From the line with "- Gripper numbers" to the end of the data below, restate each line word for word, both ends included, without the pictures.

################

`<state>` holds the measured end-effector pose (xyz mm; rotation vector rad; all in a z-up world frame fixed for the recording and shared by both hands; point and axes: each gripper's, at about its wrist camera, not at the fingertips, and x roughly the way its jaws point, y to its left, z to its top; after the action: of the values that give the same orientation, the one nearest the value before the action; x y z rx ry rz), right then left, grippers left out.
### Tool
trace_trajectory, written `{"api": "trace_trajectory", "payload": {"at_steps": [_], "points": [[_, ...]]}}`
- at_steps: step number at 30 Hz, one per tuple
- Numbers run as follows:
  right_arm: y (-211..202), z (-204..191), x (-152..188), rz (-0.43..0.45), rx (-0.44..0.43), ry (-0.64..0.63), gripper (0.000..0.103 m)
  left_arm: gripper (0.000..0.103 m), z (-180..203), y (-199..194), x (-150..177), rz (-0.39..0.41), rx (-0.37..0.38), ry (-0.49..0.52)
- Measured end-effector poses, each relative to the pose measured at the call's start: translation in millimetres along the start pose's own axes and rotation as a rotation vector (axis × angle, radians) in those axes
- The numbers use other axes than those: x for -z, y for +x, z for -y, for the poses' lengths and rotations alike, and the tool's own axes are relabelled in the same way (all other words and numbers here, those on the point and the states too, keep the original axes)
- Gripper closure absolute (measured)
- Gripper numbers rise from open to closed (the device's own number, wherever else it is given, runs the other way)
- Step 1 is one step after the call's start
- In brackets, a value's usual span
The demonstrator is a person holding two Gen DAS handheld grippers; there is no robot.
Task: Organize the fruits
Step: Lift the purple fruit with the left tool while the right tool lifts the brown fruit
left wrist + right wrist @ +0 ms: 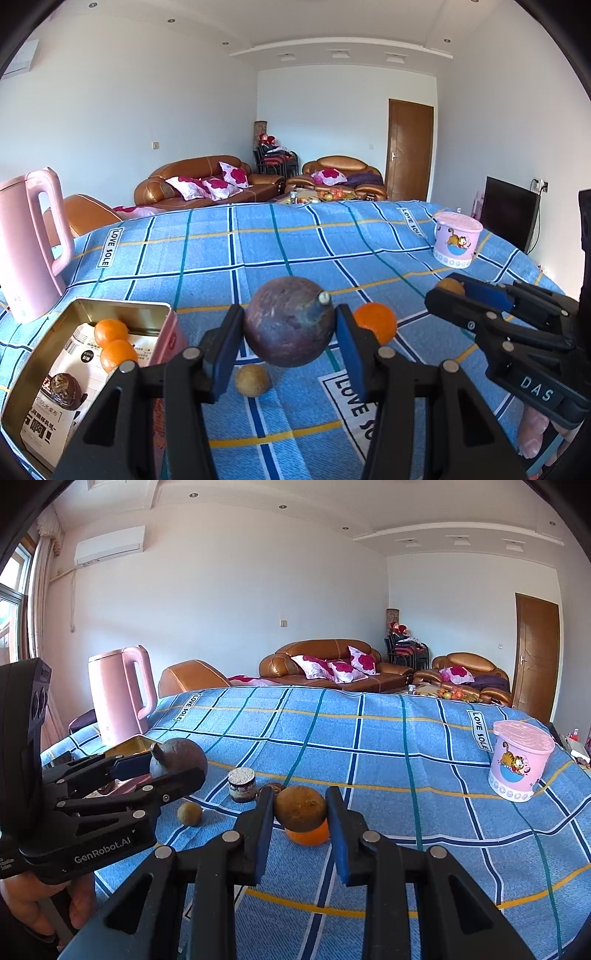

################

(Reply)
- Gripper numbers rise from open to closed (the device's own number, wherever else it is given, runs the other way)
- Step 1 is one step after the call's start
- In brackets, a value's usual span
The demonstrator is a person holding two Gen DAS handheld grippers; there is no robot.
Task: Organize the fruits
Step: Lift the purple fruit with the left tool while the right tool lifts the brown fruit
left wrist + right wrist @ +0 ms: 

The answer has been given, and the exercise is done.